I did solve this, but unconventionally. For some reason it wasn't working. After many many many resets I decided to install the GL inet latest firmware. In their GUI is an option to join the wan port as a lan port. Then I proceeded to change the change lan to this
att router 192.168.0.x --->>> GL inet 192.168.0.75 --->>> Linksystock 192.168.1.1
disable firewall, dnsmasq, and ohdhcpd.
install sqm
set eth0.2(wan port) as upload
set eth0.1 (lan port) as download
does this seem sound to you the way interfaces are setup? It seems that both interfaces are using the "upload" space but on eth0.1 the ingress is actually controlled. I understand the direction is inverted, which has my head spinning. My confusion is setting up additional classes and dscp marks in the correct direction.
If you want to shape to 50000/10000 [download/upload] that looks about right.
Well, yes and no, upload really denotes interface egress, and in both cases you instantiate the shaper on the send side of an interface, but from the vintage point of the internet, eth0.1's send/egress direction points into your private network and hence is equivalent with the internet-download direction.
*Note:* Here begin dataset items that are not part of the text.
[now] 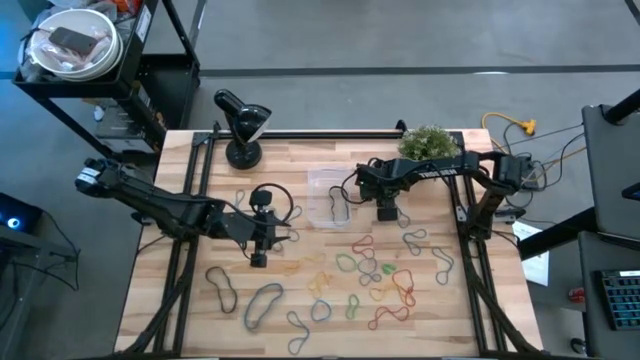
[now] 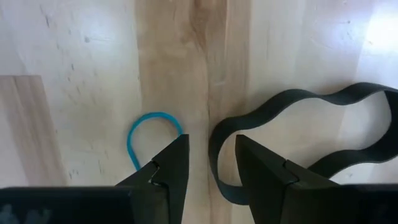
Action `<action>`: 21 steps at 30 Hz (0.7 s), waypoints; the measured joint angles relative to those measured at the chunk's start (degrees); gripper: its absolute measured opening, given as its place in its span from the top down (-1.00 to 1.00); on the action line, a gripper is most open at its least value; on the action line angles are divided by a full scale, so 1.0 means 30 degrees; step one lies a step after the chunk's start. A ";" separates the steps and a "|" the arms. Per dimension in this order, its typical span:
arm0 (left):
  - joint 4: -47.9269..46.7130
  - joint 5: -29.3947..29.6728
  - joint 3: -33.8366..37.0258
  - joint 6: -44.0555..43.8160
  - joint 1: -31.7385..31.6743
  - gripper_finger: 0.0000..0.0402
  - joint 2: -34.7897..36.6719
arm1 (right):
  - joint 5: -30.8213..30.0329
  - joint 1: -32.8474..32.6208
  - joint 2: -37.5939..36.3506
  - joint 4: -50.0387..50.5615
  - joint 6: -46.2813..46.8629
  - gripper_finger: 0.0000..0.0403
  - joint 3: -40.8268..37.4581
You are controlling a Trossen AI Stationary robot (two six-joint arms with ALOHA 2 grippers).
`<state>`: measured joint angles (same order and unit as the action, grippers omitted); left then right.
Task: Pick and place rubber bands into bin
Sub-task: Put black rubberband into the transparent bin
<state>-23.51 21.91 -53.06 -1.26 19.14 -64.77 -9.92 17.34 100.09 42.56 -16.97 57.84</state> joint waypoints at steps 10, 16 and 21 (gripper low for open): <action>0.0033 -0.0004 0.0007 -0.0345 0.0000 0.42 0.0000 | -0.0054 0.0319 0.0833 -0.0072 0.0459 0.38 0.0058; 0.0022 -0.0007 0.0007 -0.0467 0.0007 0.42 0.0000 | -0.0026 0.0350 0.0583 -0.0046 0.0511 0.46 0.0003; 0.0018 -0.0007 0.0007 -0.0467 0.0015 0.42 0.0000 | -0.0190 0.0380 0.0569 0.0023 0.0429 0.69 -0.0012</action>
<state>-23.45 21.89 -53.04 -2.66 19.18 -64.77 -10.49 18.48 101.80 42.63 -15.68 57.81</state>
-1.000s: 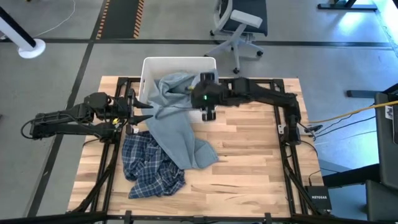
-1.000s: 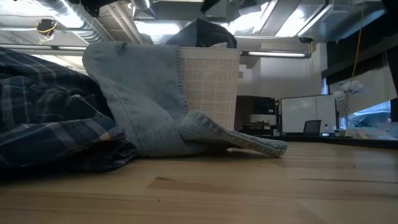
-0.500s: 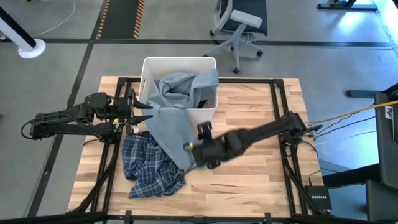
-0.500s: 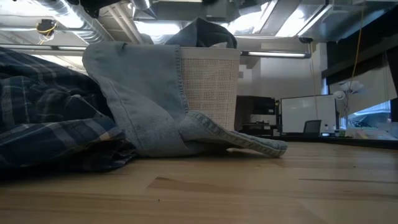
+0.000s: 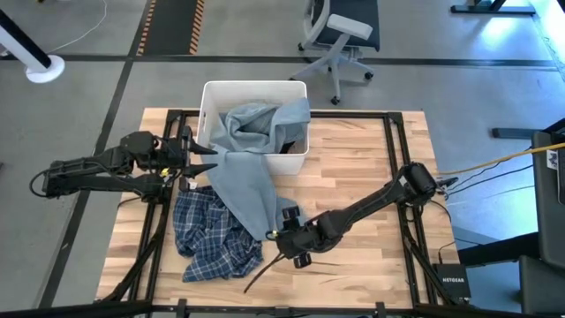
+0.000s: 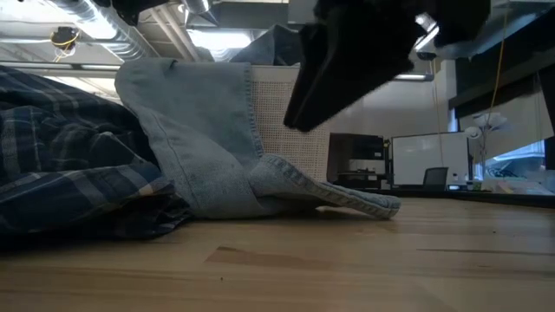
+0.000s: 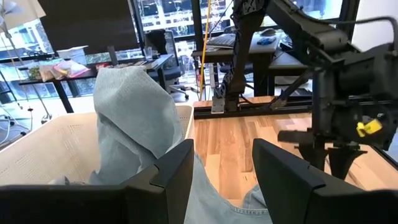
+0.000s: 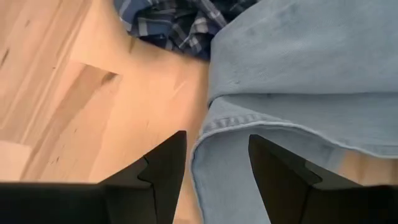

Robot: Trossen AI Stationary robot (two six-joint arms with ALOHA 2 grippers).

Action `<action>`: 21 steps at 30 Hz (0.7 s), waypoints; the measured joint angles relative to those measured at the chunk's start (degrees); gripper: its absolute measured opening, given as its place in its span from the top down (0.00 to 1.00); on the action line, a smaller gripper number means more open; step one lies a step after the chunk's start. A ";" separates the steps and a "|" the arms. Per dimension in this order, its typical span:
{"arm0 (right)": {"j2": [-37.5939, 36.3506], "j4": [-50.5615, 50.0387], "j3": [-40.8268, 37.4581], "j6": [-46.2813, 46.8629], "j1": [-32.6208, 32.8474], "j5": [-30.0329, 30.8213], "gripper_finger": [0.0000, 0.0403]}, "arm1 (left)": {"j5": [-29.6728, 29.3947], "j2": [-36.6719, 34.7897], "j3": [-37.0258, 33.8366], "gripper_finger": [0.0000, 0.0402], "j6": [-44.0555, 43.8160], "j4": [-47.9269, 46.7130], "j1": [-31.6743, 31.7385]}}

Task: Sort clothes
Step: Put the blue pants into the white bin

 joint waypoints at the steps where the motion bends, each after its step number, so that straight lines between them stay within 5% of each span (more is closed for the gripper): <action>1: 0.00 1.37 -0.95 0.46 0.00 -0.09 0.52 | 0.00 0.02 0.00 0.60 0.00 -0.02 0.00; 16: 7.02 16.25 -5.54 5.87 1.42 2.09 0.52 | -0.01 0.31 0.00 0.60 0.00 -0.03 0.01; 21: 9.04 19.93 -5.51 4.91 1.33 11.11 0.52 | 0.00 0.69 0.00 0.60 -0.02 0.29 0.00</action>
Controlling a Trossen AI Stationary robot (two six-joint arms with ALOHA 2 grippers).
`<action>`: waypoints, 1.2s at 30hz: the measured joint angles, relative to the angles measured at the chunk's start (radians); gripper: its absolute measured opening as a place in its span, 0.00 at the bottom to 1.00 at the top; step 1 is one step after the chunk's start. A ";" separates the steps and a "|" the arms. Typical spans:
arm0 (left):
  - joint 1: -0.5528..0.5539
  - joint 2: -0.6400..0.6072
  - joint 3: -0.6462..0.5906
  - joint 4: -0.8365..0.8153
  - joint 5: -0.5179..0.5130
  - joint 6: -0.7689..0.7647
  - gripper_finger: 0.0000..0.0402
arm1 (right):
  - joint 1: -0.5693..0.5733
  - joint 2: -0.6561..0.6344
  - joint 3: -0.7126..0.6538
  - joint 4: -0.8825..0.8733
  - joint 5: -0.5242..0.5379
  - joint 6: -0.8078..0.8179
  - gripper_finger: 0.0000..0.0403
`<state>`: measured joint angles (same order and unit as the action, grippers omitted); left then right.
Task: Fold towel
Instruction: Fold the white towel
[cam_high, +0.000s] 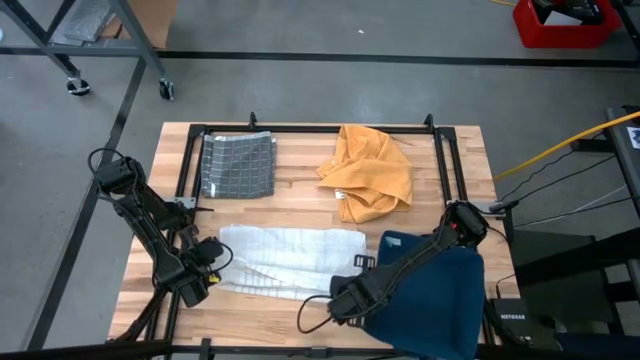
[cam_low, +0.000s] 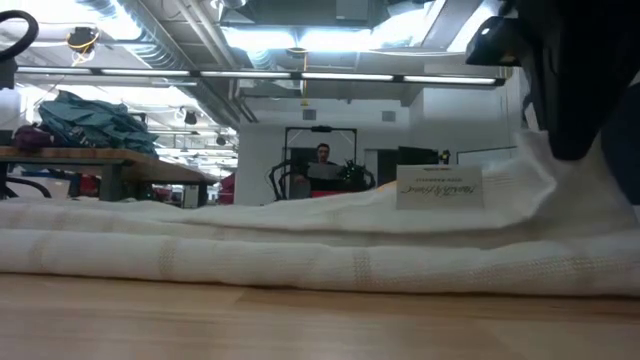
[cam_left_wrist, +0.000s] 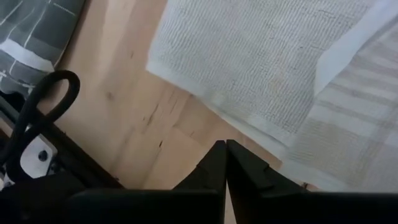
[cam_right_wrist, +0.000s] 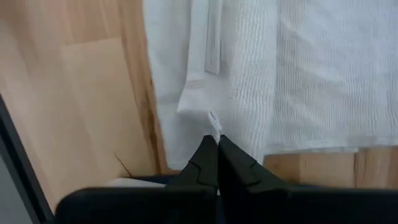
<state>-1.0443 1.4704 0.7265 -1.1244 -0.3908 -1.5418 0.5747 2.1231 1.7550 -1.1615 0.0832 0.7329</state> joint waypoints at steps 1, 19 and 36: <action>0.000 0.000 0.000 0.001 0.000 0.003 0.00 | -0.003 0.000 0.000 -0.004 0.000 0.001 0.00; 0.000 0.000 0.001 0.018 0.001 -0.003 0.01 | -0.111 0.000 0.000 -0.099 0.020 0.112 0.00; 0.000 0.000 0.001 0.015 -0.044 -0.003 0.01 | -0.141 0.003 0.150 -0.227 0.122 0.119 0.00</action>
<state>-1.0443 1.4704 0.7273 -1.1092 -0.4347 -1.5448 0.4342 2.1262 1.9047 -1.3880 0.2057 0.8524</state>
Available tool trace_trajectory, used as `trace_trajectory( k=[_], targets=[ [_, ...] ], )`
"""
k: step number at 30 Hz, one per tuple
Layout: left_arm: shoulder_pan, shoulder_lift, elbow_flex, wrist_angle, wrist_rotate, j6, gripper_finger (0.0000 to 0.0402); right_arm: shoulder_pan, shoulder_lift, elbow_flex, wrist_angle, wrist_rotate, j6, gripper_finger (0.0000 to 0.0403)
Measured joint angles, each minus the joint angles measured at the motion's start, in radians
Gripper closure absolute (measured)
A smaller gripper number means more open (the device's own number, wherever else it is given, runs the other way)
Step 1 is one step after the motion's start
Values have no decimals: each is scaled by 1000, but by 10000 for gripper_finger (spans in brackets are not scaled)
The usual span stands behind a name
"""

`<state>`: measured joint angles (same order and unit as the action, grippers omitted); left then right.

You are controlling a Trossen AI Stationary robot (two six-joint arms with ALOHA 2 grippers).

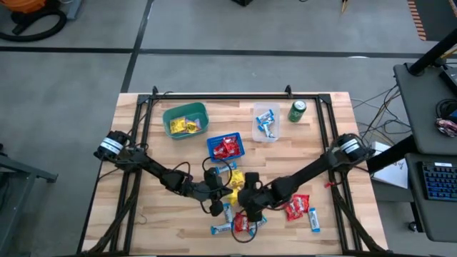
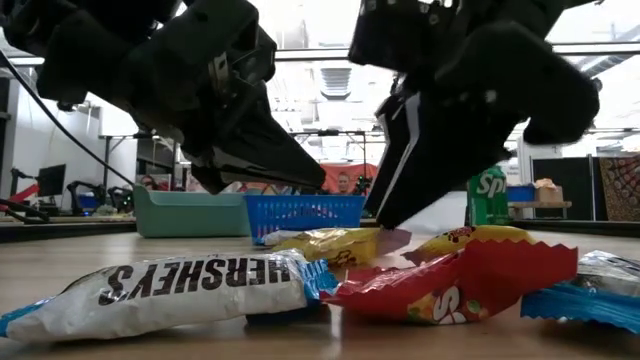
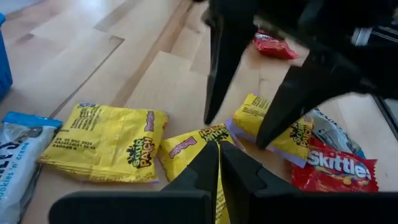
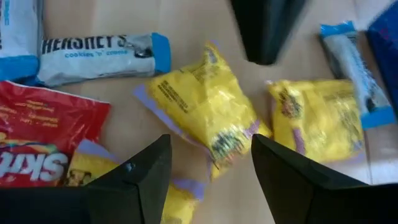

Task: Sort candy
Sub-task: Put the sour patch candy into the blue green bin

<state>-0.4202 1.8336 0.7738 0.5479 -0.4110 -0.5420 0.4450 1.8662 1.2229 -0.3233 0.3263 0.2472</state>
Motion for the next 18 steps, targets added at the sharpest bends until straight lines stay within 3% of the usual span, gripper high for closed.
trace_trajectory(
  k=[5,12,18],
  targets=[
    [-2,-41,-1,-91,0,9,401,-3,51,27,-3,-1,-39,190],
    [-10,-209,-2,-262,-1,49,401,-18,92,50,0,6,-67,194],
    [-24,-352,-2,-315,-3,131,401,-40,96,50,0,7,-66,251]
  ],
)
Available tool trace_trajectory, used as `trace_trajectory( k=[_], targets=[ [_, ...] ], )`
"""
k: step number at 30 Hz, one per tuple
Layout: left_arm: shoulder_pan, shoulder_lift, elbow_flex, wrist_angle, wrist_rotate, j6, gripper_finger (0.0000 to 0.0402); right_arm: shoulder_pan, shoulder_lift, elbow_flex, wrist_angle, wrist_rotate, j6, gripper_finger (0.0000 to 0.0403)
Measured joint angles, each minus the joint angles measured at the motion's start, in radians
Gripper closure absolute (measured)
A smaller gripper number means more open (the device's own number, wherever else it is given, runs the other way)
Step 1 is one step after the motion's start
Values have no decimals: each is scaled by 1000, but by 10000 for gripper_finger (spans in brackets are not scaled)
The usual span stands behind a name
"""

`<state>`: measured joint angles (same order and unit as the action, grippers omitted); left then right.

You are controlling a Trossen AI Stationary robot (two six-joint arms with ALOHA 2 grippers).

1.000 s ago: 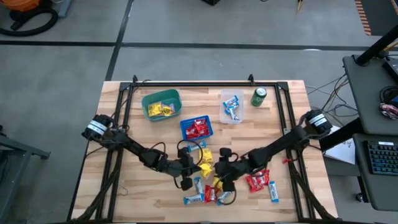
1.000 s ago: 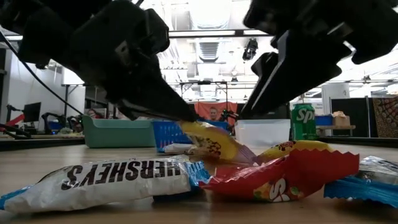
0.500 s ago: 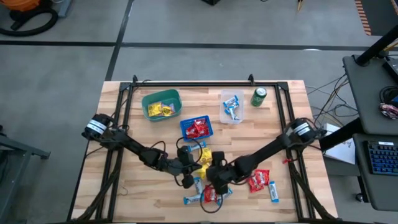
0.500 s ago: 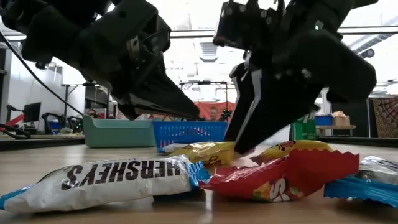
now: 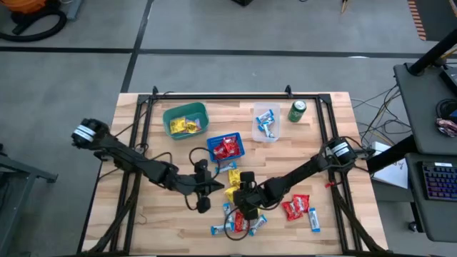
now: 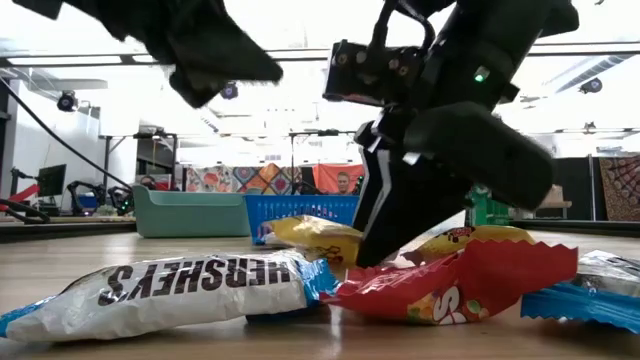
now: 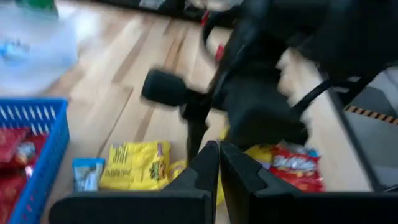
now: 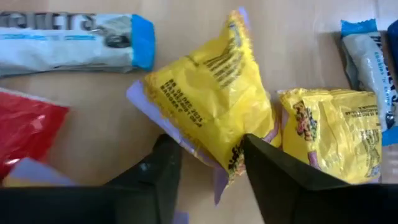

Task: Sort candy
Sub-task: Put the sour patch candy into the blue green bin

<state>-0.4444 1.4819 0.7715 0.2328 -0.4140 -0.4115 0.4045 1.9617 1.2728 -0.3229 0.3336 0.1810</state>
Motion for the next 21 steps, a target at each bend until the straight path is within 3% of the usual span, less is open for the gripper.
trace_trajectory(
  k=[8,14,21],
  targets=[
    [-32,-101,-8,-59,-50,81,401,-26,-11,-1,7,-67,-16,382],
    [-77,-112,-58,-52,-76,64,401,-34,-64,-14,55,-222,-65,390],
    [-188,-113,-196,270,-76,61,401,-80,-161,-98,361,-367,-130,391]
  ],
)
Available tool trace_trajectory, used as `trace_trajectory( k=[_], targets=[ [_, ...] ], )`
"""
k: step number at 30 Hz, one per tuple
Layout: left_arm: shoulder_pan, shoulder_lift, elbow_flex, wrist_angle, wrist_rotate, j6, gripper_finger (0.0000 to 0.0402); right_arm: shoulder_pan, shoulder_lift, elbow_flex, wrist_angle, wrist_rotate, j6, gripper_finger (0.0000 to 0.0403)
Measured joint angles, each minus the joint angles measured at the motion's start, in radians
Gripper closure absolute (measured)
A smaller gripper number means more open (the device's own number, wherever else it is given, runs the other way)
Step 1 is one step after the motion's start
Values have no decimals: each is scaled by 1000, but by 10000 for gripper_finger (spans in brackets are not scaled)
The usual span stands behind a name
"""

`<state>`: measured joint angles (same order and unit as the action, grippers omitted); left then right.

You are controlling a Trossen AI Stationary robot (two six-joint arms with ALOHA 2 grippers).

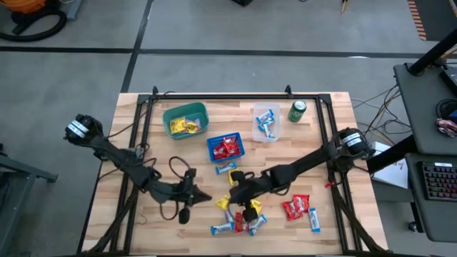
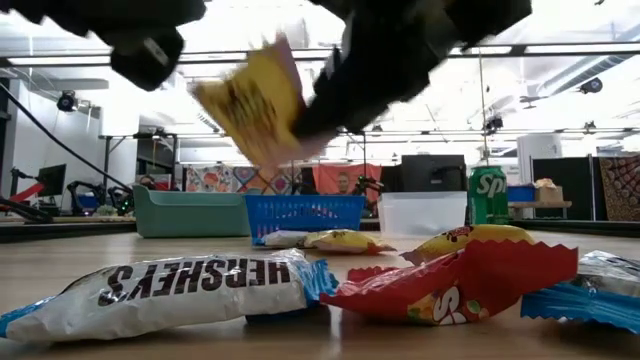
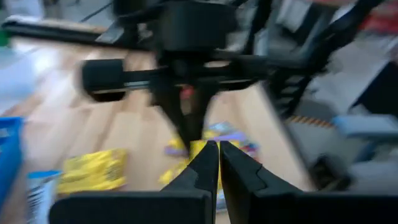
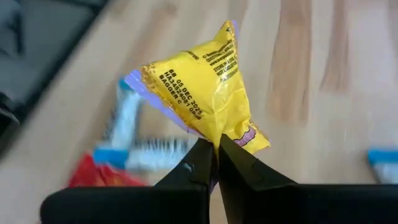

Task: Sort candy
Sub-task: Put the sour patch candy into the blue green bin

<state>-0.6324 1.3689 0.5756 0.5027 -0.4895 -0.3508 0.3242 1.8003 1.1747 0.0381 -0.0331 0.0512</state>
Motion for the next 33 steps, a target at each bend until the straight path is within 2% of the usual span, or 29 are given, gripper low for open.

Does this make sense?
I would be confused by "setting up additional classes and dscp marks" the firection is comparatively easy
Usually DSCP marking doesn't matter about the direction.
Instead of "upload" think "sending out of the port" and instead of download think "receiving into the port" and you'll be all set.
there is no ingress queue for an interface... SQM manufactures one by redirecting packets that are received on an ethernet port to be sent out of an "intermediate functional block" (IFB) interface which is kind of like a one-ended virtual interface... sometimes it's useful to have a two-ended virtual interface, and that's called a veth, which is sometimes used in some of the advanced QoS stuff we've seen discussed here as well.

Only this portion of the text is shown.